Key points from the analysis are below. Here is the full report and accompanying spreadsheet.

Key points

– The Health vote’s operational expenses would need to rise by an estimated $1,303 million or 7.7 percent, from $16,972 million in the 2018 Budget (the base used for all these increases) to $18,274 million in 2019/20, to maintain the current levels of service. The $1,303 million is simply to keep up with population and cost increases including the various pay settlements (but note the proviso below regarding certain other pay increases). However this is likely to understate the need depending on how costs rise in the current financial year as a result of the impact of collective employment agreement settlements and increased staffing that will take spending above the 2018 Budget.

– For the Health vote to regain the spending power of the 2009/10 Health vote and pay for the initiatives and additional costs announced over that time, it would need to increase by $3.2 billion in the 2019 Budget to $20.2 billion.

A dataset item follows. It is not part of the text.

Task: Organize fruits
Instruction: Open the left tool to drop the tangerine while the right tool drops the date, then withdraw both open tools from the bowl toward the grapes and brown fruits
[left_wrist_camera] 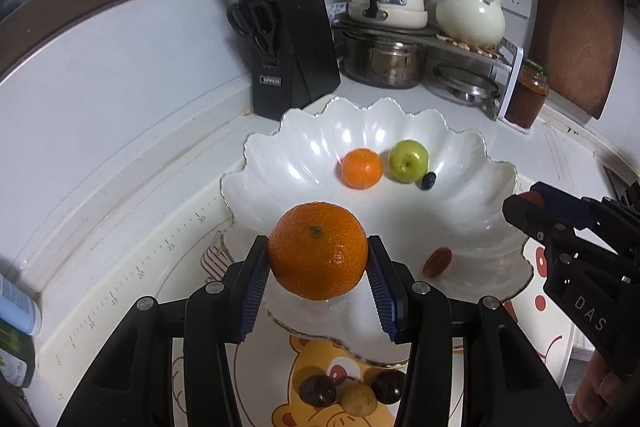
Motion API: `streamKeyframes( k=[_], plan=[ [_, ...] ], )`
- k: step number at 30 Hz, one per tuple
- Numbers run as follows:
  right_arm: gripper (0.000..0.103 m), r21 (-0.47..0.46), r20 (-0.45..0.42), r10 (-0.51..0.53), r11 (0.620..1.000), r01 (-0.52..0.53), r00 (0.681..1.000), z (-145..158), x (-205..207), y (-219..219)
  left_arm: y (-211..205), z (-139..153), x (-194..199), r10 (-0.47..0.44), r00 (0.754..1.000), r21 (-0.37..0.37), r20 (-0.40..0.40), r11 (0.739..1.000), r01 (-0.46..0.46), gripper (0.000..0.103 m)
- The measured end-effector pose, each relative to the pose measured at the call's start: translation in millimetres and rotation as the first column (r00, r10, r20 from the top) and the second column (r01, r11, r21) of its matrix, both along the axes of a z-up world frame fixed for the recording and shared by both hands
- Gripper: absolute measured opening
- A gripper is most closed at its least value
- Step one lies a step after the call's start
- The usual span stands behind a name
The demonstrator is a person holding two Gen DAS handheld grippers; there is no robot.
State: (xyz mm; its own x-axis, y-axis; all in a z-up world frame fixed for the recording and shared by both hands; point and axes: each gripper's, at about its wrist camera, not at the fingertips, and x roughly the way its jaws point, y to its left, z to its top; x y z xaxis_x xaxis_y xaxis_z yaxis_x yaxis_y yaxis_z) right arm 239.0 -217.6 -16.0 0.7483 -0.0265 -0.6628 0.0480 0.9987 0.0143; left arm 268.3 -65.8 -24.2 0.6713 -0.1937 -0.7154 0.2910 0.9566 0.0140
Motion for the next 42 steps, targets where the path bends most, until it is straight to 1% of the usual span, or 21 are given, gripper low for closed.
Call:
streamKeyframes(
  k=[3, 5, 6, 7, 8, 9, 10, 11, 13, 15, 16, 21, 26, 33, 42],
  plan=[
    [0.032, -0.002, 0.000, -0.001, 1.000, 0.001, 1.000, -1, 0, -1, -2, -4, 1, 0.003, 1.000, 0.009, -0.019, 1.000, -0.002, 0.048],
    [0.032, 0.002, -0.002, -0.003, 1.000, 0.003, 1.000, -1, 0, -2, -1, -5, 0, 0.004, 1.000, 0.009, -0.014, 1.000, -0.004, 0.057],
    [0.034, 0.005, -0.003, -0.005, 1.000, 0.005, 1.000, -1, 0, -3, -1, -4, -1, 0.007, 1.000, 0.011, -0.009, 1.000, -0.007, 0.064],
    [0.039, 0.007, -0.003, -0.006, 1.000, 0.006, 1.000, -1, -1, -3, -1, -3, -2, 0.009, 1.000, 0.010, -0.001, 1.000, -0.009, 0.067],
    [0.043, 0.007, 0.001, -0.011, 1.000, 0.011, 1.000, -1, -2, -4, 0, -1, -3, 0.009, 1.000, 0.008, 0.002, 1.000, -0.009, 0.068],
    [0.051, 0.005, 0.006, -0.017, 1.000, 0.017, 1.000, 0, -2, -4, 0, -1, -3, 0.010, 1.000, 0.009, 0.003, 1.000, -0.010, 0.068],
    [0.056, 0.002, 0.012, -0.022, 1.000, 0.022, 1.000, 1, -4, -4, 0, 0, -4, 0.011, 1.000, 0.013, 0.004, 1.000, -0.011, 0.068],
    [0.058, -0.003, 0.020, -0.030, 1.000, 0.030, 0.999, 2, -5, -5, 0, 0, -4, 0.013, 1.000, 0.017, 0.004, 1.000, -0.013, 0.068],
    [0.069, -0.014, 0.030, -0.048, 0.999, 0.048, 0.998, 4, -8, -5, 2, 1, -5, 0.018, 1.000, 0.021, 0.006, 1.000, -0.018, 0.072],
    [0.077, -0.021, 0.043, -0.062, 0.998, 0.063, 0.997, 6, -10, -6, 4, 2, -7, 0.024, 1.000, 0.024, 0.010, 0.999, -0.025, 0.077],
    [0.079, -0.027, 0.050, -0.069, 0.997, 0.070, 0.996, 7, -12, -6, 5, 3, -9, 0.028, 1.000, 0.026, 0.014, 0.999, -0.028, 0.079],
    [0.080, -0.022, 0.057, -0.071, 0.997, 0.073, 0.996, 11, -19, -5, 7, 7, -19, 0.039, 0.999, 0.050, 0.036, 0.998, -0.041, 0.082],
    [0.081, -0.004, 0.067, -0.078, 0.997, 0.079, 0.995, 14, -27, -5, 10, 12, -29, 0.050, 0.997, 0.057, 0.054, 0.997, -0.053, 0.086],
    [0.081, 0.010, 0.076, -0.072, 0.997, 0.072, 0.995, 18, -40, 0, 16, 18, -45, 0.067, 0.995, 0.053, 0.067, 0.996, -0.071, 0.088],
    [0.081, 0.011, 0.090, -0.069, 0.998, 0.068, 0.994, 21, -63, 7, 24, 17, -68, 0.083, 0.995, 0.037, 0.062, 0.996, -0.085, 0.090]
  ],
)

– The District Health Boards’ (DHBs’) combined budget needs to rise from $13,236 million to $14,282 million, requiring an increase of $1,046 million, or 7.9 percent, to maintain the current level of DHB services and cover population and cost increases. Any new or expanded services or costs would be in addition to that. Note that this does not include Care and Support Workers’ nor Mental Health and Addiction Support Workers’ pay equity funding which are accounted for separately.

– The appropriations for national health services such as National Child Health Services, Disability Support Services and Mental Health Services (which are funded directly by the Ministry) will need to rise in total by $250 million, or 7.1 percent, to maintain service levels. Any new or expanded services or costs would be in addition to that. Note that this includes pay equity funding for Care and Support Workers’ as approved in 2017 and Mental Health and Addiction Support Workers’ as approved last year, before distribution to DHBs.

– Funding for the Ministry of Health will need to rise from $207 million to $213 million to meet increased costs.

– Additional to this are expectations of the Budget. For example, one of the objectives of the Budget is “Supporting mental wellbeing for all New Zealanders, with a special focus on under 24-year-olds” which almost certainly will include a response to the Mental Health Inquiry, called as a result of the high public concern at the state of mental health services.

– We estimate that $515 million will be needed for pay settlements such as those for nurses, midwives, allied staff and doctors, and it does not include any pay increases for management, for which we could not obtain data. Some of the claims are not yet settled. We have included estimates for those we are able to calculate, but we are not able to estimate the value of a number of pay equity claims such as the New Zealand Nurses Organisation nurses and midwives claim which the DHBs have agreed to progress.

– Population pressures are projected to increase costs by 2.33 percent for the year to June 2020. This takes into account health costs of different age groups.